Изменить размер шрифта - +
С этой насущной проблемой караул столкнулся уже через несколько часов пути. Приспособления, именуемого «ночной вазой», «нужником» и т. д., в теплушке никто не предусмотрел. Даже ржавого ведра не оказалось. Прикинули – ну, малую нужду можно и в открытую дверь справить. А как быть с нуждой большой?

Начали экспериментировать.

– Штаны сни-май! – приказал Шалов.

– Ага, снимай! На дворе-то не месяц май! – блеснул остроумием Кравец и сразу попался.

– Курсант Кравец! По разделениям: делай раз, делай два!

– Да что это такое, товарищ сержант? Опять я – крайний…

– Ты же сам говорил, что тебе надо…

– Ну говорил…

– Тогда скидывай бриджи!

Кравец медленно расстегнул поясной ремень, пуговицы брюк, спустил их вместе с фланелевыми кальсонами. Крепко ухватился за руки Захарова и Мэсела, упёршихся ногами в дверной косяк, и выставил заднюю часть наружу.

Ветер хлестнул по ягодицам снежной крупкой, будто наждаком прошёлся. Кравец поднатужился. Безрезультатно. От непривычной и неловкой ситуации, под насмешливыми взглядами однокурсников всю охоту как рукой сняло.

– Что, Данила-мастер, не выходит у тебя Каменный цветок? – изображая Хозяйку Медной горы, поинтересовался Мэсел.

– Не вы-хо-дит…

– Втягивай его обратно, а то он себе всё хозяйство отморозит! – распорядился Шалов. – Нэкст!
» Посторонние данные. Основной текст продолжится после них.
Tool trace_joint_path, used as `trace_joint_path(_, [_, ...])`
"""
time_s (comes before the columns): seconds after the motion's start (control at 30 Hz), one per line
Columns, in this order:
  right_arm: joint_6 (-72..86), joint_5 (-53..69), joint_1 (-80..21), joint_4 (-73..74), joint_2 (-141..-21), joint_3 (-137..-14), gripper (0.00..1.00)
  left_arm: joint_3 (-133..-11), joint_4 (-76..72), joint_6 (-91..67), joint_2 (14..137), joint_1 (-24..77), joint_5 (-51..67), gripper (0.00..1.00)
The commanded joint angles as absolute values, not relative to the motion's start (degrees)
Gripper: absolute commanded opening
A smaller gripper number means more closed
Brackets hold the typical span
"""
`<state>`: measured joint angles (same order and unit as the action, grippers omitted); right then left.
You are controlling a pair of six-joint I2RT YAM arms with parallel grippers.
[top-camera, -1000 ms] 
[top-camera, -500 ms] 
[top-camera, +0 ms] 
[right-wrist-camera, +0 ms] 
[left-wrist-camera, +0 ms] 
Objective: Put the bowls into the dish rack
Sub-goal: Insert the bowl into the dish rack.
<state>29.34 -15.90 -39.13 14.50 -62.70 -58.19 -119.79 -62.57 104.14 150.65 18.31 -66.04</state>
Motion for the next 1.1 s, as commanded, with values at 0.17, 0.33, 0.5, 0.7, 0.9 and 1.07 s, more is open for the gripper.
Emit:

У следующего тоже ничего не вышло. Но выход был найден. Вчетвером (тут и Шалов подключился) отодвинули в сторону несколько ящиков с грузом и освободили узкий проход в дальний конец нежилой части теплушки. Пол застелили обрывками газет, и – импровизированный сортир готов. Но чтобы теплушка не превратилась в настоящий телятник, договорились, что каждый за собой будет убирать. Сделать это проще, когда «добро» застынет. Завернуть в те же газеты и сбросить «удобрения» на полосу отчуждения. Так, кажется, железнодорожники называют зону у откоса.

«Наверное, Мэсел вообразил, что я уединился для этого… – промелькнуло у Кравца. – Как объяснить этому олуху, что можно просто в одиночестве любоваться природой?»

– «Выхожу один я на дорогу, под луной кремнистый путь блестит…» – с выражением продекламировал он.

Мэсел скорчил постную рожу:

– Будешь умничать – без ужина останешься!

«Нет уж! Война войной, красоты красотами, а ужин по распорядку». – Кравец потянул на себя дверь теплушки. Тяжёлая и неподатливая на вид, она легко скользнула по обледеневшим пазам и захлопнулась.

Следом за Мэселом Кравец нырнул в караулку.

Она за время пути преобразилась, приобрела жилой вид – люди военные быстро обживаются на новом месте! Слева от входа, на гвоздях, погон к погону, шеврон к шеврону, как в казарме, висят шинели. Рядом – полушубки. Они теперь нужны только на остановках, и то не все сразу, а только два – для очередного часового и начальника караула.

В самой теплушке – рай земной, тепло и сухо – и всё благодаря буржуйке, поначалу заслужившей столько нареканий. Прокалившись, она трещит ровно и весело, дымком, бликами создавая то самое ощущение жилья, которое дорого любому человеку со времени, когда далекий пращур придумал первый очаг.

На ровной поверхности буржуйки теснятся открытые консервные банки. В них – каша с тушёнкой. Шкворчит растопленный жир. Рядом в котелке закипает вода для чая. На фанерном ящике-столе – буханка хлеба. Ещё недавно она была такой застывшей, что штык-нож не брал. Побывав на плите, оттаяла и даже чуть-чуть подгорела, теперь источает ржаной сладковатый дух, от которого у Кравца заурчало в животе.